_Work required_. Please restate, word for word, the lines below that begin at the one with "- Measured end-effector" and end at the one with "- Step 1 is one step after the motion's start". Leave out all other lines.

_Supplied data_.

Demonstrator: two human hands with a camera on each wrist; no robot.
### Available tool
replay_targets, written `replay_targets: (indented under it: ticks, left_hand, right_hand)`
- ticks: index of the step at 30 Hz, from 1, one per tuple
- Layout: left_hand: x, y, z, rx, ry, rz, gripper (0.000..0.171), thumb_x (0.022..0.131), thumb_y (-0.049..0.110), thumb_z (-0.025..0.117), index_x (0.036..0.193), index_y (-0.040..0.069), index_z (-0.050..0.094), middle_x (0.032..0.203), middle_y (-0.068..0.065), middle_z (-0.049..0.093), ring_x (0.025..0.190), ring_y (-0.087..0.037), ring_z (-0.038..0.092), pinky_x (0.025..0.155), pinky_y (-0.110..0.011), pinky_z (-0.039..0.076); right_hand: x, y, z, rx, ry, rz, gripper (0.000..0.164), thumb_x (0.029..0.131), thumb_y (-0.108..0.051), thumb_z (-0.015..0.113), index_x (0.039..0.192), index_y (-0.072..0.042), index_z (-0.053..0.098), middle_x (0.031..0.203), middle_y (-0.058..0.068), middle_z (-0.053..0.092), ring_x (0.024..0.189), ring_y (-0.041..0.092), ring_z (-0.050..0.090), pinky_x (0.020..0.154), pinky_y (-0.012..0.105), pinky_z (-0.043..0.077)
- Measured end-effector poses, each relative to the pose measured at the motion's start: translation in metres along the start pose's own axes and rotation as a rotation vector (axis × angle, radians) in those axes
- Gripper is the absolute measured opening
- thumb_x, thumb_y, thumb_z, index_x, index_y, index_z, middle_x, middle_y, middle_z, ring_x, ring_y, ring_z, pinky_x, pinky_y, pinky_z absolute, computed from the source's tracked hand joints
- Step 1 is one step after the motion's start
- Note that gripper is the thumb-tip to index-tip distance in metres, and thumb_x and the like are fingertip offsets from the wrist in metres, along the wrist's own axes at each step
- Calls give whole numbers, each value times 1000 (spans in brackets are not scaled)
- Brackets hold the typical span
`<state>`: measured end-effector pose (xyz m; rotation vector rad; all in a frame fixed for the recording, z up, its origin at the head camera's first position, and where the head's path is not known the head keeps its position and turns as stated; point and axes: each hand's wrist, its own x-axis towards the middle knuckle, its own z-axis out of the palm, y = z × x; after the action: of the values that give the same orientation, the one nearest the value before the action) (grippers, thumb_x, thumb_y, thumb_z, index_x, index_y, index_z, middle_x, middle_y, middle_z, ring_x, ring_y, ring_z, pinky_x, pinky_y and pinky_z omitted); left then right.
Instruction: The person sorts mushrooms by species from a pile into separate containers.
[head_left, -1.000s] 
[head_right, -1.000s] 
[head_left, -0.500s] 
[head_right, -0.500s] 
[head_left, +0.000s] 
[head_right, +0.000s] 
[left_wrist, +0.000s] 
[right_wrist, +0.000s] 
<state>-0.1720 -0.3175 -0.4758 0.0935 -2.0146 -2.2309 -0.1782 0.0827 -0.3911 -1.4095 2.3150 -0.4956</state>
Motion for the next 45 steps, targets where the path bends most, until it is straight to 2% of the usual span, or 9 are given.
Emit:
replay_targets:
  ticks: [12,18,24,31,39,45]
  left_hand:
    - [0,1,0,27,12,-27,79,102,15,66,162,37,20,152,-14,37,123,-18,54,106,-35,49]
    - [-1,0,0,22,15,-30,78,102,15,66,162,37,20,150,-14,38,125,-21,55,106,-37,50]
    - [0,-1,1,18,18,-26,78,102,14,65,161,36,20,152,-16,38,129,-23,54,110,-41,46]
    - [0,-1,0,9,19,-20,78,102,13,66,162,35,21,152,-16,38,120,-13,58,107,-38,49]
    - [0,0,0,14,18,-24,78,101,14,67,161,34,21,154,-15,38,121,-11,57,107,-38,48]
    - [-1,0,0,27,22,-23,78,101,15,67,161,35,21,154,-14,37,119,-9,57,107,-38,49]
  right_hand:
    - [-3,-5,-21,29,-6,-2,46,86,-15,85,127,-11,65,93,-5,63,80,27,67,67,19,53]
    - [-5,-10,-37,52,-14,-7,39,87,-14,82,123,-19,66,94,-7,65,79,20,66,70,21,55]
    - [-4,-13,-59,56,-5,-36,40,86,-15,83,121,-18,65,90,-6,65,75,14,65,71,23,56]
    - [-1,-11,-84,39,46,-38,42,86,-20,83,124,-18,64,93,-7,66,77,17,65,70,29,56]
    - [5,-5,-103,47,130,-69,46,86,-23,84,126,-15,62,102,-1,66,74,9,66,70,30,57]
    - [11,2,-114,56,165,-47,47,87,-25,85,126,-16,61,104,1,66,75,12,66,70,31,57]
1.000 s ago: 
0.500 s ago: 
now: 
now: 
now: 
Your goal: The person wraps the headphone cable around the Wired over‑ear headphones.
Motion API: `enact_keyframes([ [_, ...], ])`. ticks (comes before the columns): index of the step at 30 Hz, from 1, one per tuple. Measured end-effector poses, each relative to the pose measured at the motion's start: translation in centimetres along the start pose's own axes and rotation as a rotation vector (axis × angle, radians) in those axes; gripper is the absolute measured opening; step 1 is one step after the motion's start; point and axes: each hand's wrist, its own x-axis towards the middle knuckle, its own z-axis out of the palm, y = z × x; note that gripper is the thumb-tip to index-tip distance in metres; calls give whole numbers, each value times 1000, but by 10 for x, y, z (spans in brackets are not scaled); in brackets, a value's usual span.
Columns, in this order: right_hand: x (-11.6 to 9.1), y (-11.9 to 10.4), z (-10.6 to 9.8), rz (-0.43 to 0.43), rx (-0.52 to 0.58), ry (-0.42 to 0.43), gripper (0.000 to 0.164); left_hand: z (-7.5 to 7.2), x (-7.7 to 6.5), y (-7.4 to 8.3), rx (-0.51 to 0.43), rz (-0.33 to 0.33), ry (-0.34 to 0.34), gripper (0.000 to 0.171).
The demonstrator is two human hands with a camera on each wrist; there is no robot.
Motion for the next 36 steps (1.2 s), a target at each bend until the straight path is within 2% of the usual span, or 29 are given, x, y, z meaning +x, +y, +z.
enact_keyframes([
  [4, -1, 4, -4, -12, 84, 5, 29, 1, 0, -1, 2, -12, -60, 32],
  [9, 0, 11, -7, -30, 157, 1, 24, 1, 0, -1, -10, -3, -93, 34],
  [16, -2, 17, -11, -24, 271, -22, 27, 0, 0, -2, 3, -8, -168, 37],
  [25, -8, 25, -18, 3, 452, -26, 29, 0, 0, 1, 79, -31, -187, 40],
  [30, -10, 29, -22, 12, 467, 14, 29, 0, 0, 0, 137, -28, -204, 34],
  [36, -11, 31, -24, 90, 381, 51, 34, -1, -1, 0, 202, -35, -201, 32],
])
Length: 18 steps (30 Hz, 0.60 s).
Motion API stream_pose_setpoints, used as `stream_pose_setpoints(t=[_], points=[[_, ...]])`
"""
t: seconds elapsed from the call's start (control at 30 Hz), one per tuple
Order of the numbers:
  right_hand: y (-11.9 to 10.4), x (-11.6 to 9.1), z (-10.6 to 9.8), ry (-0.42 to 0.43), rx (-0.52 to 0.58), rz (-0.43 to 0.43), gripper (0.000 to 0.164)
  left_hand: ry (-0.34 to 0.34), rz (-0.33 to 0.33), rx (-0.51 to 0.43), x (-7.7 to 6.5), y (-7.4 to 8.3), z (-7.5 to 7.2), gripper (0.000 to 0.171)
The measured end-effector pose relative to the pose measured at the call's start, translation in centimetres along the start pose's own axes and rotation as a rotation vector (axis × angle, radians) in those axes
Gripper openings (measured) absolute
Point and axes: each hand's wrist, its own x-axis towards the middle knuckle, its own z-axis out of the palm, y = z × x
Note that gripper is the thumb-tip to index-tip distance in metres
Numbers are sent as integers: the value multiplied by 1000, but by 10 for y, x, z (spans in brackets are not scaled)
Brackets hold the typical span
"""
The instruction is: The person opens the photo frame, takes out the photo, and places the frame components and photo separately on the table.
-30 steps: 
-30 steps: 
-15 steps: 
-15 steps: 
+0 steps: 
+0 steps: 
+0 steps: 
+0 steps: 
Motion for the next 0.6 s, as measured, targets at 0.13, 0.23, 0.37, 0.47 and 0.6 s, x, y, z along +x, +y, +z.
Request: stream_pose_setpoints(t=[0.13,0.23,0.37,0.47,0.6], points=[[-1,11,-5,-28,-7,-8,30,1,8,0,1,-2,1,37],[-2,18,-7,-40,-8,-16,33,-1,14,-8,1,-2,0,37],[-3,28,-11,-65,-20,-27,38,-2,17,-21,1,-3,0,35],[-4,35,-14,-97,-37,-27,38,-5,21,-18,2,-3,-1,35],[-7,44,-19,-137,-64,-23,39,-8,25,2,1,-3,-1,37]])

_Your solution_.
- Measured end-effector poses, each relative to the pose measured at the motion's start: translation in metres along the start pose's own axes and rotation as a rotation vector (axis × angle, radians) in those axes
- Gripper is the absolute measured opening
- thumb_x, thumb_y, thumb_z, index_x, index_y, index_z, middle_x, middle_y, middle_z, ring_x, ring_y, ring_z, pinky_x, pinky_y, pinky_z absolute, computed from the source's tracked hand joints
- Step 1 is one step after the motion's start

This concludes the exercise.